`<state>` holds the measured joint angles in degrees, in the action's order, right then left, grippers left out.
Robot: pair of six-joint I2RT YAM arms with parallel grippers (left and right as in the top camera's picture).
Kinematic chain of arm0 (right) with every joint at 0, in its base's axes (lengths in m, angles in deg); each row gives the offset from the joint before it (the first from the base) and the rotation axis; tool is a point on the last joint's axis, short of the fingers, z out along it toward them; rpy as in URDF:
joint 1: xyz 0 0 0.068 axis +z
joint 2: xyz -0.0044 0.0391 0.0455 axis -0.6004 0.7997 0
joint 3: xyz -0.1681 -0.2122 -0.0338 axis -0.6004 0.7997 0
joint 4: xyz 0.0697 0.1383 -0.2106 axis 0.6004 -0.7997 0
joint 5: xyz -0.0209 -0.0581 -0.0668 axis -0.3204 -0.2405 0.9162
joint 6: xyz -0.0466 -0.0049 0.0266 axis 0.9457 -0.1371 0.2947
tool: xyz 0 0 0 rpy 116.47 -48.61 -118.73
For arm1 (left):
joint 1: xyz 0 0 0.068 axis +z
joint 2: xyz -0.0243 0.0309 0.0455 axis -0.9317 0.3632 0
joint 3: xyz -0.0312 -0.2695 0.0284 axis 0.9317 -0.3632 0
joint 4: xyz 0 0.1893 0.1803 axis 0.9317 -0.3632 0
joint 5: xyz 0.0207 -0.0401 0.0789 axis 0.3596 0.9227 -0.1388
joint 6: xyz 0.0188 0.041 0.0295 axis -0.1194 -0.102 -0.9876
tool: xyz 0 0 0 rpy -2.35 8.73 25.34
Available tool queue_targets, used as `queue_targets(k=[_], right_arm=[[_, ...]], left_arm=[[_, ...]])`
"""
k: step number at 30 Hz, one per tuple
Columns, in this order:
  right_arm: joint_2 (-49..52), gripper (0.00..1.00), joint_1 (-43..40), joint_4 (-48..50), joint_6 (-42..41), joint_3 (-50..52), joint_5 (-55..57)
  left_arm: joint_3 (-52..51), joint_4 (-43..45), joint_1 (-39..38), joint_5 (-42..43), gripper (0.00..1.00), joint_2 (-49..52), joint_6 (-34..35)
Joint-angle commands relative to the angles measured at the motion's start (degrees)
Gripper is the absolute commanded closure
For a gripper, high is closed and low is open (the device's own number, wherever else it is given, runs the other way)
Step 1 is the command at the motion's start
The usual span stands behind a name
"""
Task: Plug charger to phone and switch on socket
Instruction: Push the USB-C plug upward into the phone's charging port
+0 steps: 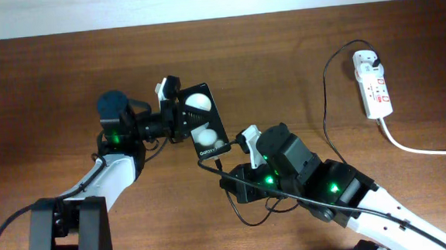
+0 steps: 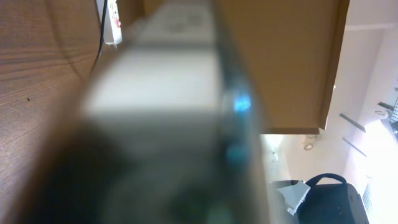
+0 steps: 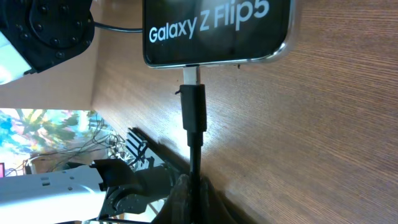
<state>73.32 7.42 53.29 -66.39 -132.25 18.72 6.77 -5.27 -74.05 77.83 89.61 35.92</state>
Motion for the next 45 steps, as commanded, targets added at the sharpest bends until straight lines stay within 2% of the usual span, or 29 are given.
queue_targets(k=[1, 9, 27, 45], right_arm=[[0.1, 0.96, 0.3, -0.4, 0.1, 0.2, 0.4], [0.1, 0.96, 0.3, -0.4, 0.2, 0.2, 1.1], [0.1, 0.96, 0.3, -0.4, 0.2, 0.2, 1.7], [0.1, 0.96, 0.3, 1.9, 0.2, 0.2, 1.7]], left_arm=[[0.9, 0.5, -0.2, 0.7, 1.0, -0.9, 0.9], [0.9, 0.5, -0.2, 2.6, 1.0, -0.9, 1.5], [0.9, 0.5, -0.2, 2.2, 1.0, -0.9, -2.6], [0.9, 0.5, -0.3, 1.0, 1.0, -0.9, -2.5]])
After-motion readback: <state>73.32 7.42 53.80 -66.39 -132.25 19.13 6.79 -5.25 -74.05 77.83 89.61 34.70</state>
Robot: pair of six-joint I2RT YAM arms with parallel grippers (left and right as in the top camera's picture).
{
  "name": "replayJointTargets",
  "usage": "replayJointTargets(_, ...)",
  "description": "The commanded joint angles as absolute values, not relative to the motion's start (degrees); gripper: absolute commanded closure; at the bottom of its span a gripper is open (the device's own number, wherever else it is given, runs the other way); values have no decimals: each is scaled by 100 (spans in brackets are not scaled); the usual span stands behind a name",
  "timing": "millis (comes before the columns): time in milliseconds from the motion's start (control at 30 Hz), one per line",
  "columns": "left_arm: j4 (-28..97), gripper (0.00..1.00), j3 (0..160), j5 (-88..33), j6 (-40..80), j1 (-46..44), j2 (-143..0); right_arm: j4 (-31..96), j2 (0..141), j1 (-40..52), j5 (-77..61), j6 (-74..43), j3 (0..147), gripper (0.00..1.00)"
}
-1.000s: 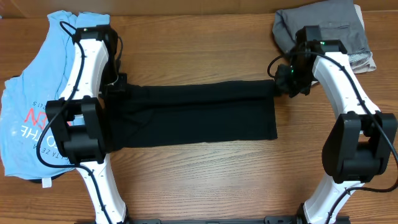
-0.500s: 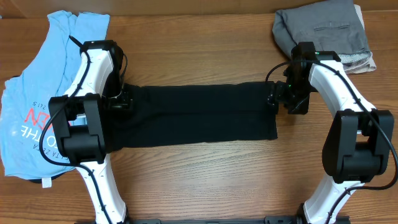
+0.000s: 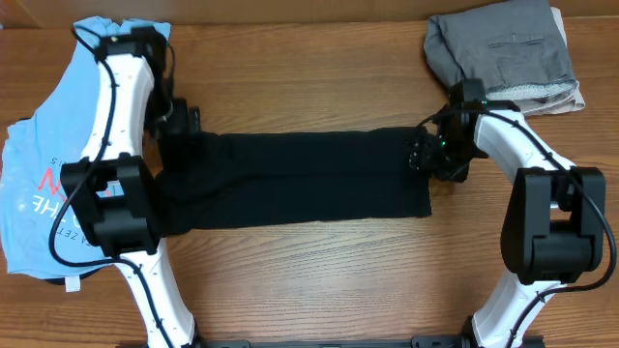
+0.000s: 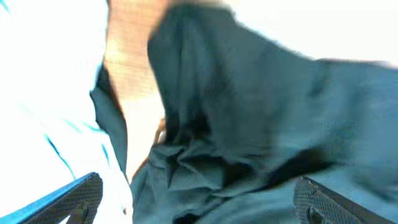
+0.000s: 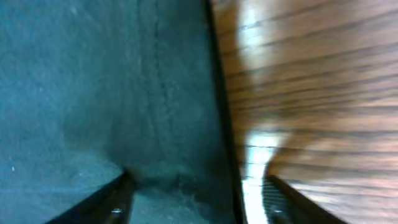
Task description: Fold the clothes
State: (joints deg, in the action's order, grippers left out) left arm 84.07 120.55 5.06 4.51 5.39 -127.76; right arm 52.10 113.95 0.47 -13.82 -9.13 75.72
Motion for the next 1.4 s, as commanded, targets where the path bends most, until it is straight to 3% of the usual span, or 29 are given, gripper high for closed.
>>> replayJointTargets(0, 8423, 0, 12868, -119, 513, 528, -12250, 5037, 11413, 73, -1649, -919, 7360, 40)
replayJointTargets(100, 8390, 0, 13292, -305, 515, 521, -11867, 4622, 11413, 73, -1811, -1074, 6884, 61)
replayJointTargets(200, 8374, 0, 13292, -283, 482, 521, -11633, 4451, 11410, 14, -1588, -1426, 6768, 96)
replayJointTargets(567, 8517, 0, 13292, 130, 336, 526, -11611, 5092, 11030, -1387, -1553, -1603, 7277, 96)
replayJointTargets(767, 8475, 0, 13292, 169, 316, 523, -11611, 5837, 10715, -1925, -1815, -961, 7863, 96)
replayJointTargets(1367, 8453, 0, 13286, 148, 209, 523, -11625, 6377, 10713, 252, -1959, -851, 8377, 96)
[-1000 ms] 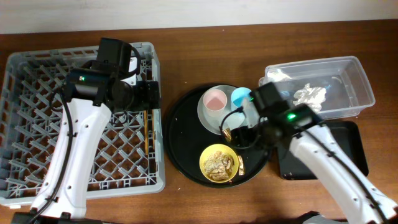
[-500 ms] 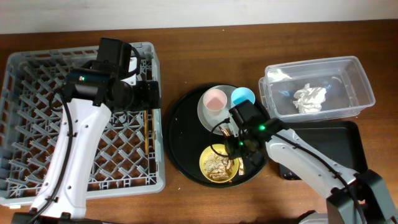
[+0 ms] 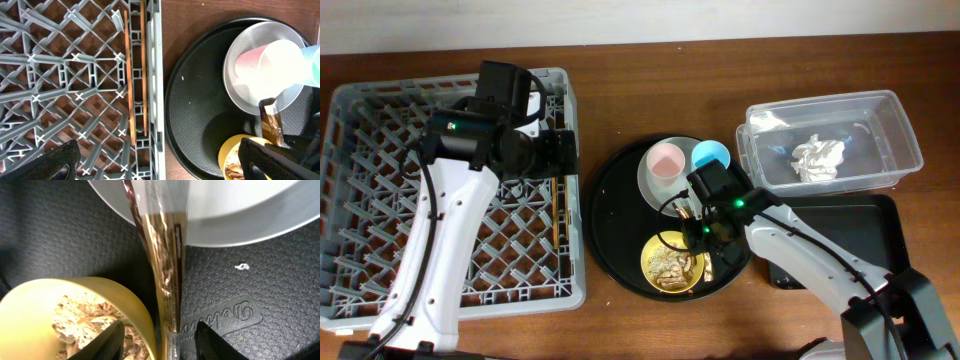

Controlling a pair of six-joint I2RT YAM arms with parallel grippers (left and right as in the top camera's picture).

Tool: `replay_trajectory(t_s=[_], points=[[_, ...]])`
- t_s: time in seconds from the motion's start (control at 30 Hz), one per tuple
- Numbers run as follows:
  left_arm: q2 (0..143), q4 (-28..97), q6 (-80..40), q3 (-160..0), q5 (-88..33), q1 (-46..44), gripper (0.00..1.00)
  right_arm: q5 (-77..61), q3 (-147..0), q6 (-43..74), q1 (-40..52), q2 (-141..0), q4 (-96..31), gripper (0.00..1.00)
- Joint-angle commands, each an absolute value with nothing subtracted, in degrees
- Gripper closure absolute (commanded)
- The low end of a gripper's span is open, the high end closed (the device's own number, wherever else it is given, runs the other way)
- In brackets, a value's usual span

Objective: Sort waste into correct bins and load items into the dishwasher rack
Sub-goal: 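Grasp the brown wrapper with the right gripper and drop it in the bin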

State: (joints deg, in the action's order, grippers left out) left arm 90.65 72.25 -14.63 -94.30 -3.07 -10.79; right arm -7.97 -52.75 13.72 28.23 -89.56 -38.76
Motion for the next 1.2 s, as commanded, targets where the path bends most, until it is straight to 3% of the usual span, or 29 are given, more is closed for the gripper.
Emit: replay_trajectory(t_s=[0.0,0.63,0.73,0.8,0.93,1.03,1.17], points=[[90.6,72.3,-14.8,-94.9,-3.4,-10.7,0.01,-8.3,-54.5,14.0,28.4,-88.1,-38.3,0.50],[90.6,72.3,-14.8,-94.9,-3.4,-10.7,0.01,-3.8,-52.4,18.6,28.4,-89.9,-33.0,0.48],[90.6,72.3,-14.8,-94.9,-3.4,-10.7,0.01,-3.8,-51.7,18.6,28.4,-90.4,-33.3,0.63],[90.6,72.3,-14.8,-94.9,-3.4,-10.7,0.01,-3.8,-51.7,18.6,28.4,-90.4,-33.4,0.81],[90.6,72.3,-14.8,-94.9,-3.4,-10.7,0.01,-3.8,-51.7,18.5,28.4,-90.4,-34.3,0.84],[90.6,72.3,-14.8,-94.9,-3.4,-10.7,0.01,-3.8,-52.1,18.4,28.1,-90.3,-34.9,0.96],[90.6,72.3,-14.8,-94.9,-3.4,-10.7,0.01,-3.7,-57.2,16.7,23.7,-87.2,-41.8,0.96]])
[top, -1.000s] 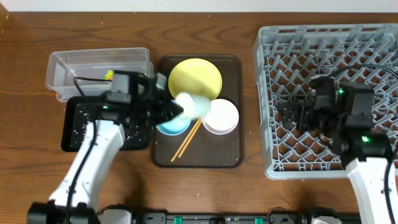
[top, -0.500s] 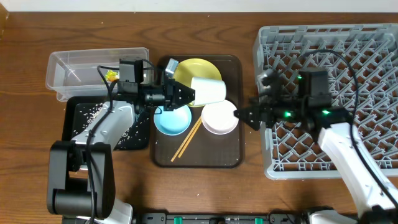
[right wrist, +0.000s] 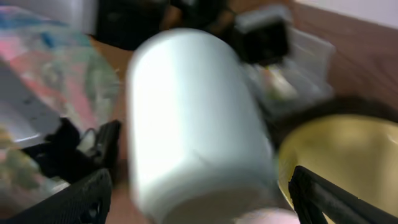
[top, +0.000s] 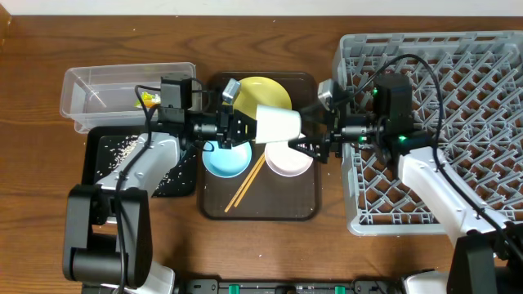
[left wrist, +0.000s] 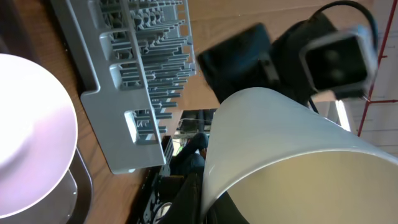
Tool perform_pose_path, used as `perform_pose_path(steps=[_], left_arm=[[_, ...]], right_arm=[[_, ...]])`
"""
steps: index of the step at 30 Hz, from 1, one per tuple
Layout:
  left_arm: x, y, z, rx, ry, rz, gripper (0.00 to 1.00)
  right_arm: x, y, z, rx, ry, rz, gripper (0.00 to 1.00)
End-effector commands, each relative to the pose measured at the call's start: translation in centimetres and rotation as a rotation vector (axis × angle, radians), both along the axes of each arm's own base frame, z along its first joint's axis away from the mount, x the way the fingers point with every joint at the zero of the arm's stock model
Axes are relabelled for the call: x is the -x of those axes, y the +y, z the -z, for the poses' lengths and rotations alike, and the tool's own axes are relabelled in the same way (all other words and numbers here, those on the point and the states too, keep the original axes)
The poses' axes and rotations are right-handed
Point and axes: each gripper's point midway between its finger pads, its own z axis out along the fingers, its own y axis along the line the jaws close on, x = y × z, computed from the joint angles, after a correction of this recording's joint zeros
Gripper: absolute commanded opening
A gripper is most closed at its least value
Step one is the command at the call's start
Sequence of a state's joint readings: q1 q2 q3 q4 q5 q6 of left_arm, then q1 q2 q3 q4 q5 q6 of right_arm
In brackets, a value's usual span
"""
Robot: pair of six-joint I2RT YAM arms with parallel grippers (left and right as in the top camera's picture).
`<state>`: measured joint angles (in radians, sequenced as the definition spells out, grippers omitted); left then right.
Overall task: Sort waste into correct bins and load items into the dishwasher rack
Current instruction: 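Hand white cup from left gripper to right gripper over tray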
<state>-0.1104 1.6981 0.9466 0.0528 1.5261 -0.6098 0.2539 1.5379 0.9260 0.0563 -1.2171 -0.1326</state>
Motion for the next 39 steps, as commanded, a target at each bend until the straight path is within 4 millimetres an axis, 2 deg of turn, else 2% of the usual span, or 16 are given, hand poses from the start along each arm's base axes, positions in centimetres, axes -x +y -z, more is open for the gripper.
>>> perform_pose_path(steps=[1,15,29,33,34,35,39], left_arm=[[0.2,-0.1,-1.0,0.025,-0.014,0.026,0.06],[0.4,-0.4,-1.0,0.026,-0.014,0.035,0.06],[0.4,-0.4,-1.0,0.025,-0.014,0.035,0.07],[0.4,-0.4,-1.0,0.024,-0.016,0.033,0.17],[0.3,-0.4,-0.9,0.02,-0.018,0.028,0.25],[0.2,-0.4,-0.8,0.016,-0.031,0.024,0.29],[-0.9,-0.3,0.2,-0.046,-0.068,-0.037,0.38]], right_arm=[[1.9,1.3,-1.5,-0.057,-0.031,-0.117,0.89],[1.6,2.1,-1.6,-0.046,-0.068,-0.101,0.79],[1.4,2.1,-1.6,-0.043,-0.079,-0.091,0.56],[1.3,2.1,-1.6,-0.043,-0.067,-0.089,0.55],[1.4,2.1,-1.6,-0.043,-0.06,-0.088,0.54],[1.4,2.1,-1.6,-0.043,-0.054,-0.087,0.52],[1.2,2.0,-1.1,-0.025,-0.024,-0.069,0.45]])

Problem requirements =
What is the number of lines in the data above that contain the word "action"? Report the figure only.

Expected answer =
3